January 13, 2012 12:13 pm | Updated October 18, 2016 02:53 pm IST - Bangalore:

Students of BBMP Girls High School being treated at K.C. General Government Hospital on Thursday. Photo: V. Sreenivasa

Students of BBMP Girls High School being treated at K.C. General Government Hospital on Thursday. Photo: V. Sreenivasa

As many as 46 girls from the Bruhat Bangalore Mahanagara Palike Girls' Composite Pre-University College at J.P. Park (in Mathikere) took ill after consuming food supplied by the Akshaya Patra Foundation to the college here on Thursday morning.
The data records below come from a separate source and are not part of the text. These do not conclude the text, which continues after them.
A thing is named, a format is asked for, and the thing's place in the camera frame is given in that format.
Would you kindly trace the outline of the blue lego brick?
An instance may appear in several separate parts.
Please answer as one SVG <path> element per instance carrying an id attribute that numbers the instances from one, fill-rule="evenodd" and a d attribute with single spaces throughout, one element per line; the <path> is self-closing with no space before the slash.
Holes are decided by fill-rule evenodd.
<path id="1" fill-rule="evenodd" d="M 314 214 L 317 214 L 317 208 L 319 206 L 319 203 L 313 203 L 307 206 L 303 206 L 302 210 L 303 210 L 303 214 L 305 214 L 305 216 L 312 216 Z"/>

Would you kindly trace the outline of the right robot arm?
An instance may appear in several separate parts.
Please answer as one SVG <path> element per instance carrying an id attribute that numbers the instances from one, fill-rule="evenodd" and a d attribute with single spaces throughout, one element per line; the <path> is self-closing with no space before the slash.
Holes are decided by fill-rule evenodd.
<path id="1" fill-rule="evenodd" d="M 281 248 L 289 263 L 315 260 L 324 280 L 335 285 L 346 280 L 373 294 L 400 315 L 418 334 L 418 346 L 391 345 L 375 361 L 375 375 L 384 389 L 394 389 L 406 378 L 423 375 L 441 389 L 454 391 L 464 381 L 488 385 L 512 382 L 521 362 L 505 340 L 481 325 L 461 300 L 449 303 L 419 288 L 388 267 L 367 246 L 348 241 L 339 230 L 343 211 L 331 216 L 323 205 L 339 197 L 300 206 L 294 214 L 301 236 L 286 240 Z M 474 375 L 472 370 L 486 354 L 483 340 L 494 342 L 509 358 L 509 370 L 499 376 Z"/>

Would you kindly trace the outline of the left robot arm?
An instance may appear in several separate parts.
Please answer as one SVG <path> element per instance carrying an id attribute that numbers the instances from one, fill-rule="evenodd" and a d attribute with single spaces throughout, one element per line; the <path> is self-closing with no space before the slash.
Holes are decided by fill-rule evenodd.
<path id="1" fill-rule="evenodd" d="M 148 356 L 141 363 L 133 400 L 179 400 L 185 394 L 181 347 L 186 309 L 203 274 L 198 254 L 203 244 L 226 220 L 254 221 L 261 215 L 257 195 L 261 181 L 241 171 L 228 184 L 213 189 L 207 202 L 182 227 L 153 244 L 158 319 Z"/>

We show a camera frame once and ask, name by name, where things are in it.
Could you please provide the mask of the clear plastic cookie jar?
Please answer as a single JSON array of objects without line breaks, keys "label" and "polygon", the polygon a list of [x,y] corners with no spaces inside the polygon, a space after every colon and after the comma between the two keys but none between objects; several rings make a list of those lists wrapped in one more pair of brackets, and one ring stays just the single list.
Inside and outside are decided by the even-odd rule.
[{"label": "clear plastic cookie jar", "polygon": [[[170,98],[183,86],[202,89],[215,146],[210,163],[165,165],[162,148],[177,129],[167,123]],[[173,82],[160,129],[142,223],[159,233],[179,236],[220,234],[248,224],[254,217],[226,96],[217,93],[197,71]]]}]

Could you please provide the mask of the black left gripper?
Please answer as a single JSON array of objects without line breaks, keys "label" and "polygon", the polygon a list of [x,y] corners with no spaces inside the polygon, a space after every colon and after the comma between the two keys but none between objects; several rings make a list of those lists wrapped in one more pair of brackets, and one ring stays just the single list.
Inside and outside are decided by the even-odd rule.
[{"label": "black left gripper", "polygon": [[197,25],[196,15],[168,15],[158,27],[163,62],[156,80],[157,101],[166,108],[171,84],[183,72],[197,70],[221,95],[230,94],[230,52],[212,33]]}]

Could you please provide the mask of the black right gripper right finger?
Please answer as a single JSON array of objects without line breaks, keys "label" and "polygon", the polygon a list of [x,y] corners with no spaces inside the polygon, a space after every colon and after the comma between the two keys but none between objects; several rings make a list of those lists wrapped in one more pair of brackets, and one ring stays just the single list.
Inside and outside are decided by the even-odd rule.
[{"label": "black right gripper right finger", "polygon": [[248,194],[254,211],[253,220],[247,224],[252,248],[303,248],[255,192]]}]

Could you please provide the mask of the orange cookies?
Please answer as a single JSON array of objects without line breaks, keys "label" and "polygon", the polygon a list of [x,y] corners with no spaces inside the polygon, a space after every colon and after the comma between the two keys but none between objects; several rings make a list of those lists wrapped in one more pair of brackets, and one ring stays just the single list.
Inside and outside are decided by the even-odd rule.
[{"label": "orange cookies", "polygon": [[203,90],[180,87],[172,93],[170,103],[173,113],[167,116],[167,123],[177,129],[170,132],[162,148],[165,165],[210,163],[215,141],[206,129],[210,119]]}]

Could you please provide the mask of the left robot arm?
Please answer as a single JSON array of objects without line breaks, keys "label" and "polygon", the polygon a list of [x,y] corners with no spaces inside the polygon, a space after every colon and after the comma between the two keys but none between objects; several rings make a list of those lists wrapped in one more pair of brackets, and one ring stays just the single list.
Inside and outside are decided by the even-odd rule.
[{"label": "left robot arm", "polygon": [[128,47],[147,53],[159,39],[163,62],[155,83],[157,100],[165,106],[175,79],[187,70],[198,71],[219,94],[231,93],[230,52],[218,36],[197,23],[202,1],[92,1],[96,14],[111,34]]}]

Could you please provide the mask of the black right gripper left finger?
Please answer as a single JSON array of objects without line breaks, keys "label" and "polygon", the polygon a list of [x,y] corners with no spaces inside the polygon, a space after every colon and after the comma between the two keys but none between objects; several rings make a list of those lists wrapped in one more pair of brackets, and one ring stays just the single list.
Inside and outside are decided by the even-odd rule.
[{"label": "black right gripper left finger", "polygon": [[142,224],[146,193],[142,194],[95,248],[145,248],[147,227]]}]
They were admitted to the K.C. General Hospital, where they were treated for mild food poisoning, and later discharged.

Common symptoms

Hospital Medical Superintendent R.L. Chandraprabha said that the students were admitted with common symptoms of indigestion, vomiting and giddiness. “While 29 were kept under observation till evening and were on saline, the others were treated as outpatients and sent home.” By evening, those who continued to complain of giddiness, pain in the abdomen and weakness remained in hospital

Narrating what happened, headmaster Muralidhar told The Hindu that the girls of Class 1, who had come for a special class at 8.15 a.m., were served food (rice and ‘majjige huli') supplied by Akshaya Patra Foundation at 9.15 a.m. as is the usual practice. “Some children of Class 8 had also come and ate with the Class 10 children. These took ill first around 10.30 a.m. By noon, the older children also started complaining of stomach ache,” he said. They were first treated at a health centre close-by and later shifted to K.C. General Hospital.

No problems elsewhere

The Akshaya Patra Foundation, in a press release, said the food samples have been collected from the school and sent to a third-party, NABL-accredited laboratory. It said that it had traced the batch of the food supplied to the school, which was the same distributed in over 20 schools en route . None of the other schools had any problems. “It appears that the problem is local; however, we are investigating,” it said.

Bharathi Ghanashyam, head of communications and donor care, has said the food was supplied from the same kitchen that serves 85,000 children.

B.R. Nanjundappa, ruling party leader and councillor from J.P. Park, claimed that only two of the students were “really ill”, while others “had assumed that they were already ill”. The BBMP had also collected samples, he added.